At the retreat we had learnt about a teacher in the Burmese school of Buddhism called Mother Sayamagi who had reached the first jhana within minutes of being taught Anapana meditation. She had seen clouds or cotton wool, or something like that.

Well for two very brief instants, as brief as I have ever experienced, I saw a door opening with bright light behind it and also I saw in a separate instant a small blue pearl. Both of these images stick as firmly in my mind today, thirteen years later, as they did back then.

But when I reported this to the retreat teacher he seemed not to believe me. There was no way I could have seen them, he said. I suppose it was either that, or give up his seat to me.

I think there are two sorts of people who appear wise in the dharma; those who have studied the words of the Buddha very well and thoroughly and for a long time, and those who are actually wise in the dharma.

Theory is useless unless it is able to be put into practice. It is not an intellectual challenge, or a beautiful philosophical theory, but rather a daily way of life for, quite literally, life or death reasons.

stitched up

I had a dream that was not all a dream.

As if in a thick fog, I saw people walking with disfigured faces. Their eyes, ears, tongues, noses and skin were stitched closed with thread.

Like mannequins, or reanimated dead, they moved following the pulling of these threads. Everything grey and silent they moved to an invisible call, their loose strands streaming before them as if in a strong wind, like a streamer caught in a fan.

Bound at the five sense doors they were, and it seemed a nightmare until I spied one in the grey, lifeless automaton crowd with his colour intact and his eyes wide open.

Old and slow, yet unmoved by any wind. Even though he was bent and small I thought he was straighter and taller than all the rest. No threads; this man was free. I hope this man is me. He was beautiful.

Saturday, January 23, 2010

desire and fear

We are bound by that which we desire as surely as we are by that which we fear. When we desire, we are made conscious of an emptiness inside ourselves. This emptiness does not exist, but rather is an illusion of our culture and conditioning. All desire stems from illusory needs, which can be satisfied from within by becoming aware of their non-existence.

This is why the antidote for desire is awareness of anicca, or the constant change inherent in all things. Without fixity, desire becomes meaningless.

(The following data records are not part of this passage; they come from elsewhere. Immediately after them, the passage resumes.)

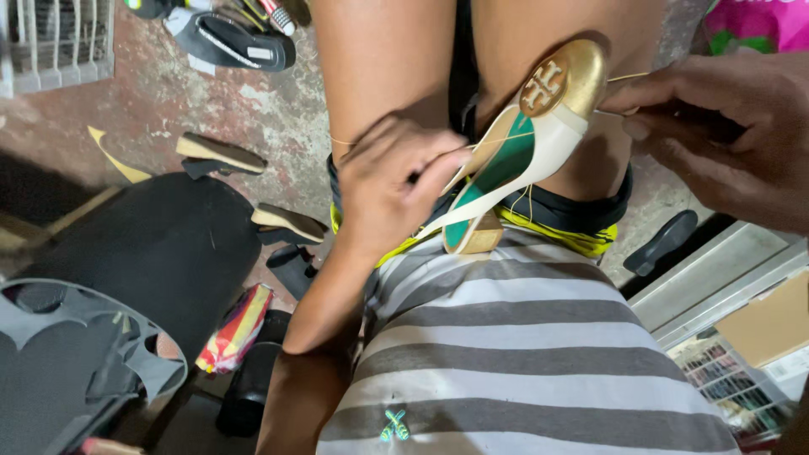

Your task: The person stitches the sole of a gold-colored shoe using a needle and thread, pulling the thread through the holes to secure the components.

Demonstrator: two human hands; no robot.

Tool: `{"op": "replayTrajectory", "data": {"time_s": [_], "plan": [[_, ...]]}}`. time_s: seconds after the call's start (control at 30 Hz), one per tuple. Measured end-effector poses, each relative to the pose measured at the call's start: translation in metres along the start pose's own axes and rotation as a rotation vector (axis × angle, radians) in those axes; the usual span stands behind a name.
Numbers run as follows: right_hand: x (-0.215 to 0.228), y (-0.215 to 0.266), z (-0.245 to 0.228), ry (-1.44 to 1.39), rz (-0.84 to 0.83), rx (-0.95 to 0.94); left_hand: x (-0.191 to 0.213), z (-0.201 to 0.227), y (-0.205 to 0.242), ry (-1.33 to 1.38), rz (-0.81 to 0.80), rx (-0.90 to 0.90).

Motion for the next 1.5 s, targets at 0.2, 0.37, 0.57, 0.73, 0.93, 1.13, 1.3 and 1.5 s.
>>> {"op": "replayTrajectory", "data": {"time_s": [0.2, 0.37, 0.57, 0.73, 0.93, 1.13, 1.3, 1.5], "plan": [[0.018, 0.009, -0.023, 0.064, 0.297, 0.261, 0.010, -0.037, 0.032, 1.367, 0.239, 0.447], [0.014, 0.006, -0.018, 0.173, 0.206, 0.034, -0.036, -0.050, 0.033, 1.190, 0.090, 0.756], [0.018, 0.009, -0.020, 0.166, 0.255, 0.116, -0.080, -0.055, 0.033, 1.135, -0.040, 1.083], [0.026, 0.006, -0.033, 0.069, 0.404, 0.337, -0.091, -0.064, 0.029, 1.300, 0.013, 1.235], [0.020, -0.018, -0.039, 0.159, 0.274, 0.336, -0.094, -0.082, 0.038, 1.402, 0.121, 1.293], [0.017, -0.030, -0.042, 0.262, 0.186, 0.336, -0.094, -0.093, 0.038, 1.451, 0.123, 1.242], [0.019, -0.035, -0.045, 0.295, 0.141, 0.319, -0.094, -0.087, 0.032, 1.525, 0.104, 1.236], [0.017, -0.035, -0.050, 0.356, 0.131, 0.297, -0.092, -0.082, 0.027, 1.511, 0.132, 1.236]]}}
Point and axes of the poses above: each hand's wrist, its own y-axis away from the middle knuckle, its own x-axis out of the back of the hand, z = x × y, the point moved 6 cm from there along -y, towards the middle knuckle, and after that the axes turned 11 degrees about y, right-handed, at the moved point
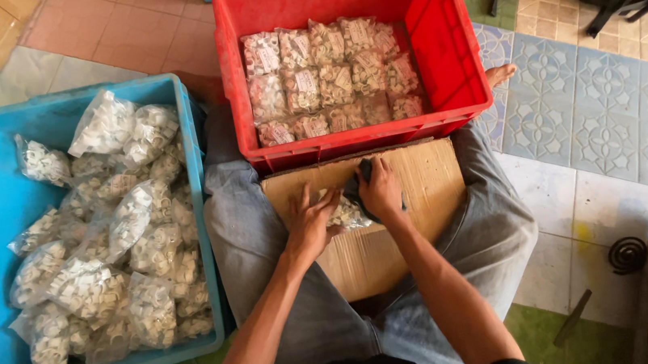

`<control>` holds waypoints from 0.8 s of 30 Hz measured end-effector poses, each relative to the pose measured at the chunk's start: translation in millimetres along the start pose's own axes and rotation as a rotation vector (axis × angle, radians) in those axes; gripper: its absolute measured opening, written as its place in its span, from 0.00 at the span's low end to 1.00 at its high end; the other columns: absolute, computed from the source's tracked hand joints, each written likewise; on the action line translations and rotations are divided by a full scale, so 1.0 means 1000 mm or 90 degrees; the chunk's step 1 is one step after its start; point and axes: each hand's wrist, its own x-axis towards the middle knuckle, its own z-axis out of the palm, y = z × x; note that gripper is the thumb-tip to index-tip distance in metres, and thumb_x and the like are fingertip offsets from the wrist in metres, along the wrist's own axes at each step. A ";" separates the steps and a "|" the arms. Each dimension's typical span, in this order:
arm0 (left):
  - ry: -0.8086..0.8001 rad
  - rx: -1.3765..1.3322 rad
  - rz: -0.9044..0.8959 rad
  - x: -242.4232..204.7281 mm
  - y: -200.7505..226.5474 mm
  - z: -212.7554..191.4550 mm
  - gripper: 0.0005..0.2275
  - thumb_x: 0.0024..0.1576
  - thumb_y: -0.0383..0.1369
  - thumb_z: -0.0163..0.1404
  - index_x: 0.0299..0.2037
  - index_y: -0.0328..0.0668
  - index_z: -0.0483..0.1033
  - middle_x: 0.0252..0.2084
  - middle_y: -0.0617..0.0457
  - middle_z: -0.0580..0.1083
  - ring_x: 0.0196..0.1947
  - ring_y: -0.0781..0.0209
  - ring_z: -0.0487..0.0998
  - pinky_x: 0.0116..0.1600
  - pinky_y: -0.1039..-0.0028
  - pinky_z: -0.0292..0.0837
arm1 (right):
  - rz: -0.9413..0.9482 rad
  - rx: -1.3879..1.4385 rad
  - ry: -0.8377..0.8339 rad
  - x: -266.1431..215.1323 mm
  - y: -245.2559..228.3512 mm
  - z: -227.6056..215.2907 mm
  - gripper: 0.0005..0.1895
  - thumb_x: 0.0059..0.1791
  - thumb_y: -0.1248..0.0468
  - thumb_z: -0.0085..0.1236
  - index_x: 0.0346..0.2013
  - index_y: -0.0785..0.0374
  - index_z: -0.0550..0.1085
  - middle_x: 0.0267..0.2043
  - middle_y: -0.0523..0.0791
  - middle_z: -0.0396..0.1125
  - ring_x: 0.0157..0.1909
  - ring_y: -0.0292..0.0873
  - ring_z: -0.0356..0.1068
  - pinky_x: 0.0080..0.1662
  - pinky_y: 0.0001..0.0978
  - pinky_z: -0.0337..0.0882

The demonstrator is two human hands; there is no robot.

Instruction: The person sorts bags of small white plastic components by picking them from a blue crate and arranging them into a red crate.

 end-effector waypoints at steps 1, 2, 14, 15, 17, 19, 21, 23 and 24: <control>0.000 -0.004 0.000 -0.001 0.004 0.001 0.36 0.46 0.44 0.62 0.67 0.51 0.64 0.68 0.63 0.65 0.74 0.33 0.45 0.67 0.28 0.45 | 0.000 -0.004 -0.002 -0.023 0.001 -0.008 0.16 0.48 0.53 0.56 0.36 0.63 0.66 0.33 0.56 0.65 0.39 0.67 0.69 0.38 0.58 0.69; 0.015 0.007 -0.002 -0.002 0.005 -0.001 0.36 0.45 0.43 0.62 0.66 0.50 0.65 0.68 0.63 0.66 0.74 0.33 0.45 0.67 0.28 0.45 | 0.001 0.012 0.017 -0.044 -0.001 -0.014 0.16 0.50 0.55 0.57 0.36 0.65 0.67 0.33 0.57 0.65 0.39 0.67 0.69 0.38 0.56 0.69; -0.010 -0.001 0.022 -0.002 0.000 -0.005 0.34 0.48 0.43 0.59 0.68 0.54 0.63 0.69 0.65 0.64 0.75 0.34 0.41 0.65 0.24 0.42 | -0.041 0.000 0.009 0.008 0.007 -0.001 0.18 0.51 0.52 0.56 0.33 0.63 0.66 0.31 0.54 0.63 0.38 0.64 0.69 0.37 0.54 0.68; -0.017 -0.019 0.027 -0.004 0.006 -0.015 0.33 0.48 0.39 0.61 0.67 0.54 0.64 0.68 0.64 0.65 0.75 0.33 0.40 0.64 0.22 0.42 | -0.057 -0.009 0.000 0.021 0.004 0.001 0.19 0.50 0.50 0.58 0.32 0.63 0.66 0.30 0.53 0.63 0.37 0.64 0.69 0.37 0.55 0.68; -0.008 -0.029 0.044 -0.001 0.002 -0.013 0.32 0.47 0.38 0.62 0.65 0.54 0.67 0.68 0.64 0.65 0.75 0.32 0.38 0.64 0.22 0.40 | -0.089 0.017 0.007 0.015 -0.005 -0.009 0.18 0.49 0.52 0.59 0.31 0.63 0.67 0.29 0.54 0.63 0.36 0.64 0.69 0.37 0.54 0.69; -0.006 -0.042 0.063 -0.005 0.000 -0.013 0.31 0.45 0.37 0.63 0.63 0.54 0.69 0.68 0.64 0.65 0.75 0.31 0.36 0.65 0.21 0.38 | -0.114 0.039 0.012 -0.009 -0.006 -0.022 0.16 0.49 0.54 0.60 0.31 0.63 0.67 0.27 0.54 0.63 0.35 0.65 0.69 0.37 0.53 0.69; 0.068 -0.012 0.054 -0.008 0.001 -0.021 0.33 0.44 0.36 0.63 0.63 0.51 0.69 0.71 0.56 0.62 0.74 0.28 0.40 0.64 0.23 0.42 | -0.057 0.027 -0.003 -0.039 0.001 -0.036 0.18 0.50 0.52 0.60 0.30 0.63 0.67 0.26 0.54 0.63 0.34 0.64 0.69 0.35 0.49 0.70; 0.079 -0.009 0.038 -0.005 -0.017 -0.013 0.27 0.50 0.32 0.58 0.63 0.51 0.70 0.70 0.58 0.63 0.74 0.31 0.42 0.65 0.25 0.44 | -0.040 -0.011 -0.003 -0.077 0.012 -0.046 0.19 0.48 0.51 0.62 0.30 0.64 0.68 0.26 0.54 0.64 0.33 0.63 0.70 0.35 0.49 0.70; 0.095 -0.003 0.020 -0.004 -0.025 -0.008 0.22 0.56 0.29 0.53 0.62 0.50 0.70 0.69 0.61 0.64 0.74 0.33 0.43 0.66 0.28 0.45 | -0.028 -0.046 0.000 -0.094 0.018 -0.052 0.20 0.47 0.50 0.64 0.31 0.64 0.69 0.25 0.54 0.65 0.33 0.61 0.70 0.35 0.49 0.71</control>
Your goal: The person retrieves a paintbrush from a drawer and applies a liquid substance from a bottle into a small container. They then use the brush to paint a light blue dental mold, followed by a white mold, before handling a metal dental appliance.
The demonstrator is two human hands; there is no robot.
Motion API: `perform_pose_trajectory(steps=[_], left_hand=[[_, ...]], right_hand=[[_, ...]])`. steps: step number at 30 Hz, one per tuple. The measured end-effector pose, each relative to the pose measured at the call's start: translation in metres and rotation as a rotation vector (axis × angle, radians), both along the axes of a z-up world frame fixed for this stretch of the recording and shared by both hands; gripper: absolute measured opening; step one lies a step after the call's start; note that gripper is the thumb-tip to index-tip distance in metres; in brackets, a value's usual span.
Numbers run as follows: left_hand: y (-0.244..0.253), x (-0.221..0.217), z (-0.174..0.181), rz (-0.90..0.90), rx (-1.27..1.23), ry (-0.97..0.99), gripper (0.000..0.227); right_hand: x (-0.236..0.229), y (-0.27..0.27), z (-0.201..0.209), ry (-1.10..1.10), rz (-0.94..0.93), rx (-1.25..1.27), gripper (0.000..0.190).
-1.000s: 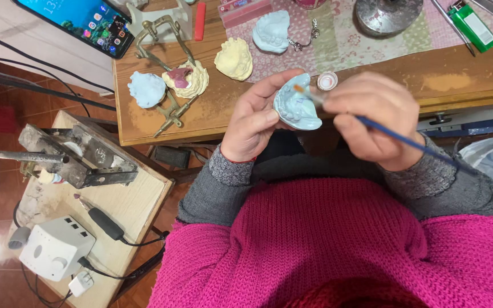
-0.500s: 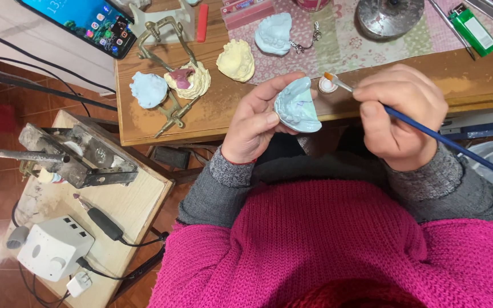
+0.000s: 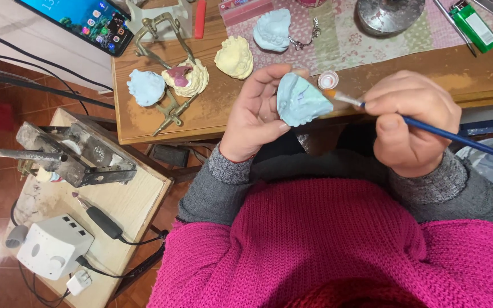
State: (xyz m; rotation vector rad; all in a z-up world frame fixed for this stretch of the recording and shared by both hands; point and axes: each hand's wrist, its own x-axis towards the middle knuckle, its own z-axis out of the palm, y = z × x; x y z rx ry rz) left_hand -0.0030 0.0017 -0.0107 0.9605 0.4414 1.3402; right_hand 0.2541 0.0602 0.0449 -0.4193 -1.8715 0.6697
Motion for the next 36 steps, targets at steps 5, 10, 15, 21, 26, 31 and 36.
perform_pose_trajectory(steps=[5,10,15,21,26,31,36], left_hand=[[-0.002,0.003,0.001,0.072,0.077,0.149,0.070],[-0.006,0.002,0.003,0.096,0.070,0.269,0.067],[-0.004,0.002,-0.002,0.117,0.095,0.257,0.070],[-0.002,0.002,-0.003,0.163,0.108,0.231,0.071],[-0.002,0.002,-0.002,0.162,0.067,0.196,0.072],[-0.003,-0.001,0.009,0.212,0.001,0.217,0.079],[0.000,0.002,0.007,0.380,0.037,0.577,0.073]], right_hand=[[-0.011,-0.004,0.026,-0.072,0.151,0.029,0.016],[-0.009,0.003,0.021,-0.164,0.041,0.015,0.007],[-0.002,-0.001,0.021,-0.136,0.041,0.013,0.004],[0.006,0.002,0.016,-0.194,-0.013,0.074,0.003],[0.006,0.006,0.012,-0.240,0.029,0.201,0.006],[0.032,0.024,-0.039,0.037,-0.167,0.124,0.014],[0.015,0.026,-0.030,-0.101,-0.218,0.035,0.010]])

Fear arises when we become aware of something which repels us. It repels us because we recognise that it exists inside of us. If we are afraid of death, it is only because death is an innate part of our existence. Each day billions of our body's cells die and are recreated anew, This is a foreign world to our conditioned consciousness.

The antidote to fear is assimilation, or acceptance. When we understand and accept our fear for what it is, we are accepting that part of ourselves that made us afraid, and we become more whole.

Awareness of dhukka, or the inherent unsatisfactoriness inherent in all things, overcomes fear because as we accept dhukka we no longer fear it. As dhukka is an integral part of ourselves and the world, we become more accepting of ourselves and the world; the travails of life no longer burden our minds.

Desire and fear are complementary; they are like vectors pulling us in opposite directions. Therefore cruel intentions may be redeemed through understanding, and peace found through acceptance of our failing.

Too often we give in and do the easy thing, when a little conflict is what we really need!